Recurrent Video Masked-Autoencoders

Updated 22 December 2025

The paper introduces a recurrent masked-autoencoder that aggregates per-frame tokens using a transformer-based GRU core to capture temporal dynamics.
It employs an asymmetric masking strategy, processing unmasked history frames and predicting heavily masked future frames to ensure efficient, scalable reconstruction.
Empirical results demonstrate state-of-the-art performance in video benchmarks and dense spatial tasks with up to 30× parameter efficiency over comparable models.

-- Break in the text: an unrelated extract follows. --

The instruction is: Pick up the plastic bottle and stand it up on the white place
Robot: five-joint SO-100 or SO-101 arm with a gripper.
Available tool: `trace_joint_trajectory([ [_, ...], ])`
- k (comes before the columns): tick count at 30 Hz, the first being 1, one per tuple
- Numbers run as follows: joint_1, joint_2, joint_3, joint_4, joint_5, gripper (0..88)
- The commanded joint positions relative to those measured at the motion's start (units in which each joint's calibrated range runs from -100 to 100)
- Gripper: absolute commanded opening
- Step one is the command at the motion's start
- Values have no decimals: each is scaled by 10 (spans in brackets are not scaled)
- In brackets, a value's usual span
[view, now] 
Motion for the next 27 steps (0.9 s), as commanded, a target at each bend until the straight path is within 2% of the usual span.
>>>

Recurrent Video Masked-Autoencoders (RVM) are a video representation learning framework integrating a transformer-based recurrent neural network and leveraging an asymmetric masked prediction task, where the model reconstructs masked future frames from a short history of unmasked frames. This approach is distinguished by its efficient aggregation of dense image features across time, linear computational scaling with temporal horizon, and a unified "generalist" encoder, enabling high performance in video and dense spatial tasks at significantly lower parameter counts than previous state-of-the-art video autoencoders (Zoran et al., 15 Dec 2025).

1. Model Architecture

1.1 Asymmetric Encoder–Decoder Pipeline

RVM operates on two video streams:

Source stream: Builds a recurrent state from $K$ consecutive history frames, processed unmasked through a shared Vision Transformer (ViT) encoder.
Target stream: Contains one or more future frames which are subjected to heavy spatial masking; these are reconstructed by the decoder conditioned on the recurrent state.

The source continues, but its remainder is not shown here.